A obra do suíço Ferdinand de Saussure (1857-1913), considerado o fundador da Lingüística de grande influência nas ciências humanas, em muitos aspectos, permaneceu intocada. O Curso de Lingüística Geral (1916) não foi escrito por ele. Foi fruto de uma edição a partir de alguns de seus manuscritos e notas de alunos, fato esse que, atualmente, tem merecido discussões calorosas por parte de autores que se dividem no julgamento do trabalho dos editores. Além disso, as aulas que deram origem às notas que serviram de material para a edição não resumem a produção do lingüista genebrino. Ele escreveu quase dez mil folhas, hoje arquivadas, na sua maioria, na Biblioteca Pública de Genebra e uma pequena parte na Houghton Library, da Universidade de Harvard. O trabalho sobre esses manuscritos deu origem a um entendimento da produção do lingüista como uma dicotomia: “o Saussure noturno”, revelado por alguns manuscritos, e o “Saussure diurno”, o das aulas que deram origem ao Curso de Lingüística Geral. O trabalho com os manuscritos, ainda hoje, tem rendido uma querela sobre o “verdadeiro Saussure”. Nessas discussões, freqüentemente se esquece a importância da gramática comparativa, escola em que Saussure se formou.

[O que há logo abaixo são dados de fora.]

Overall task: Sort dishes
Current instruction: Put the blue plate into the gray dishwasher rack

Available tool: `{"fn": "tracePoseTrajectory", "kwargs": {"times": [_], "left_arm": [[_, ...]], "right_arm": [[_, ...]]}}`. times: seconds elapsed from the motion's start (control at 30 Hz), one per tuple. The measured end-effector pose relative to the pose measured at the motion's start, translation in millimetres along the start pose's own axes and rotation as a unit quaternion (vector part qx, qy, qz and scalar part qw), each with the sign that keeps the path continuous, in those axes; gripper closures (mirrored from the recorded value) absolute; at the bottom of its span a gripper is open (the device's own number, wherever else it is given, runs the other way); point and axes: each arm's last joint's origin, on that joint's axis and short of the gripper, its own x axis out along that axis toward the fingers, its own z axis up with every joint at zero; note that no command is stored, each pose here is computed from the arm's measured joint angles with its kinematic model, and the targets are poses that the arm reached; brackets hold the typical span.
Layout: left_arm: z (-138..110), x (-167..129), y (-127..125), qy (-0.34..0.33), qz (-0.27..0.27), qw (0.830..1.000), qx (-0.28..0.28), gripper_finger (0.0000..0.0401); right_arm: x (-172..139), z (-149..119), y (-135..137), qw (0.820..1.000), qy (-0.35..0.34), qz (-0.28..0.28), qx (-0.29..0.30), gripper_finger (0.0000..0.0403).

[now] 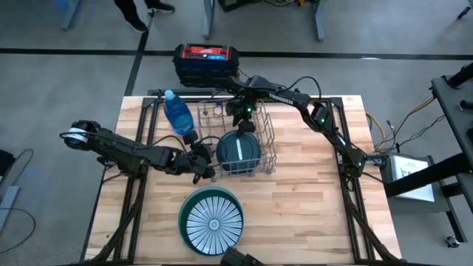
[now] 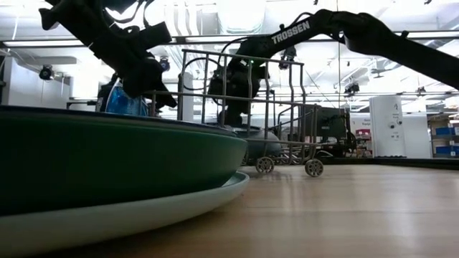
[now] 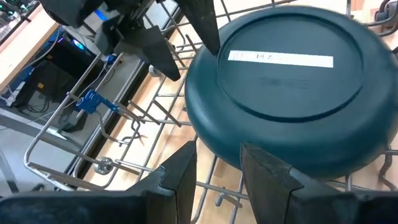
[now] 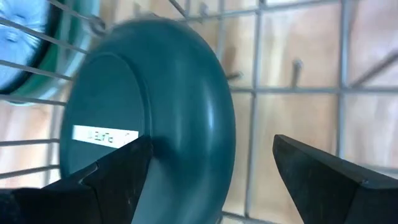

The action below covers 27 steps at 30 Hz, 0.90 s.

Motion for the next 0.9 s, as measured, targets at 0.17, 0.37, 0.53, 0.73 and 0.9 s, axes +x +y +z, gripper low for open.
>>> {"fn": "tracePoseTrajectory", "kwargs": {"times": [0.17,0.37,0.53,0.73,0.9], "left_arm": [[-0.3,0.3,0.6,0.001,0.007,1.000,0.001,0.0286],[-0.3,0.8,1.0,0.001,0.014,1.000,-0.002,0.0286],[-0.4,0.9,1.1,0.001,0.014,1.000,-0.002,0.0286],[-0.6,0.9,1.1,0.001,0.014,1.000,-0.003,0.0286],[-0.6,0.9,1.1,0.001,0.014,1.000,-0.003,0.0286]], "right_arm": [[-12.2,6.4,11.0,1.000,-0.011,0.019,-0.006,0.0071],[-22.6,9.3,21.0,1.000,-0.013,0.022,-0.008,0.0071],[-23.5,7.8,23.5,0.999,-0.009,0.034,0.000,0.0071],[-21.7,12.4,13.0,0.999,0.000,-0.048,0.002,0.0071],[-9.4,7.7,3.1,0.998,0.011,-0.052,0.019,0.0071]]}}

A partir das elaborações do psicanalista francês Jacques Lacan (1901-1981) sobre o sujeito e a ciência, a autora realiza um exame da forma como os elementos dessa constelação de produções de Ferdinand de Saussure estão em jogo na fundação da lingüística moderna. Para tanto, buscou o movimento de Saussure na fundação da ciência lingüística considerando cada elemento dessa constelação e estabelecendo, a partir da psicanálise, a relação possível entre eles. Com esse objetivo, a autora lança mão das figuras topológicas banda de Moébius e nó borromeano para se aproximar do movimento particular de Ferdinand de Saussure, levando em consideração a hipótese do inconsciente. Nesse percurso, a autora retoma a teoria do valor, as reflexões sobre os anagramas, a formação de Saussure na gramática comparada e o manuscrito “Première Conférence (cours de ouverture)”, datado de 1891.

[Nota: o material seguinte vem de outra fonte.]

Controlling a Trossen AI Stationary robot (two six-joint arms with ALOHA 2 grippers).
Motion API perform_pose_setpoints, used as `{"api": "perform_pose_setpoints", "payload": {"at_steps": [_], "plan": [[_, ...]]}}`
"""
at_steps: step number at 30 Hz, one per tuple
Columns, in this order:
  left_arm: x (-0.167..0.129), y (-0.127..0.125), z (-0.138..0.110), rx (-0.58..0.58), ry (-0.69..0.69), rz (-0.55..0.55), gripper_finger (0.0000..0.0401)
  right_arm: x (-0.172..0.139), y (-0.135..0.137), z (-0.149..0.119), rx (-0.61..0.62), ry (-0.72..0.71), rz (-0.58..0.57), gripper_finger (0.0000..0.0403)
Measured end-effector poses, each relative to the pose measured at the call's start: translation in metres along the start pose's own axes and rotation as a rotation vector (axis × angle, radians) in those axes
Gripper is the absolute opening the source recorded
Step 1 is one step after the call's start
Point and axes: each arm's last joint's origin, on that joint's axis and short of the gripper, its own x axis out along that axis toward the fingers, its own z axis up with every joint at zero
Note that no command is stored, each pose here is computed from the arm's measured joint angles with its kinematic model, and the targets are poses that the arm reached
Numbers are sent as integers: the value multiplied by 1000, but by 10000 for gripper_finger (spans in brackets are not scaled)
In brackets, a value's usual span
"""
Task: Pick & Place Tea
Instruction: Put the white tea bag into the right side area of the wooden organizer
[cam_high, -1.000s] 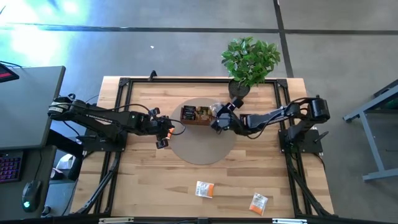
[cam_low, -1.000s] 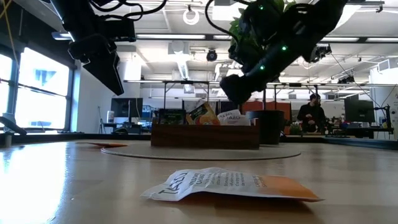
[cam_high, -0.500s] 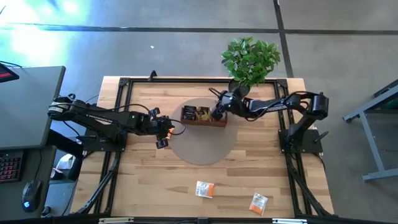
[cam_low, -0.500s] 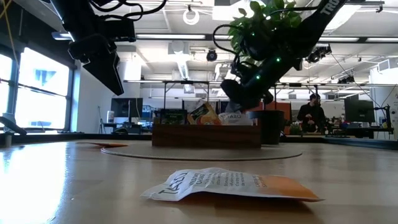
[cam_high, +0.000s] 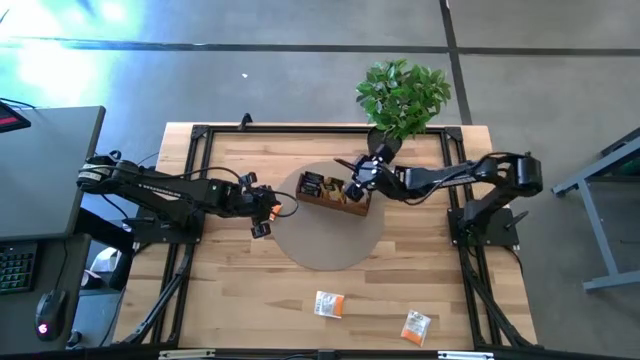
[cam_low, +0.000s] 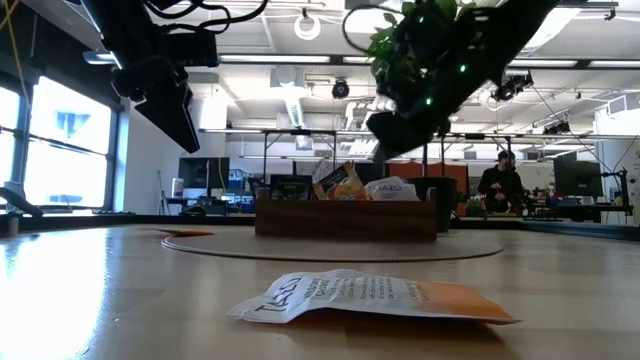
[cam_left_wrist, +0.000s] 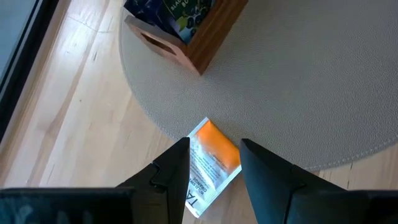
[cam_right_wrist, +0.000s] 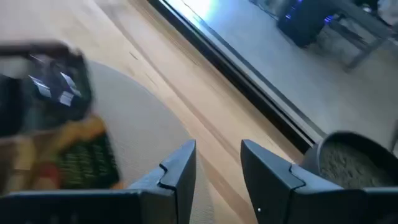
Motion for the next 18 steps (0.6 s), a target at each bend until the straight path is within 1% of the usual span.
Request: {"api": "perform_pose_setpoints", "payload": {"at_steps": [7,10,15,18], "plan": [[0,0,0,0,1,0,138,-25,-9,14,55,-8,253,124],[0,0,0,1,1,0,138,-37,-8,16,50,4,403,124],[0,0,0,-6,4,-16,138,-75,9,22,15,-49,664,124],[0,0,0,-8,3,-16,138,-104,26,18,23,-33,783,124]]}}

Trata-se de trabalho apresentado, originalmente, como tese de doutorado ao Departamento de Lingüística do Instituto de Estudos da Linguagem da Unicamp. O livro é, sem dúvida, uma grande síntese da pesquisa desenvolvida pela autora, de forma absolutamente inédita, que contribui para produzir novas leituras da obra fundante de Ferdinand de Saussure. Acresce-se a isso a qualidade textual do livro, revelando estilo singular e apropriação do referencial mobilizado.
O livro reúne, de forma original, quanto à literatura especializada, o que há de mais atual sobre o pensamento saussuriano. Somente esse motivo já seria suficiente para recomendá-lo, porém, é justo que se diga mais: o trabalho tem mérito científico, apresenta aprofundada reflexão a respeito da epistemologia lingüística, excelente expressão lingüística, adequada metodologia. Enfim, trata-se de pesquisa com alto índice de ineditismo, já que não se tem conhecimento, na bibliografia especializada brasileira, de trabalhos inseridos nesse quadro teórico-conceitual.
Sobre a autora: Eliane Mara Silveira é doutora em Lingüística pelo Instituto de Estudos da Linguagem da Universidade Estadual de Campinas (IEL-Unicamp). Entre 1996 e 2003 foi membro da Escola de Psicanálise de Campinas. Atualmente é professora da graduação e da pós-graduação do Instituto de Letras e Lingüística da Universidade Federal de Uberlândia (Ileel-UFU).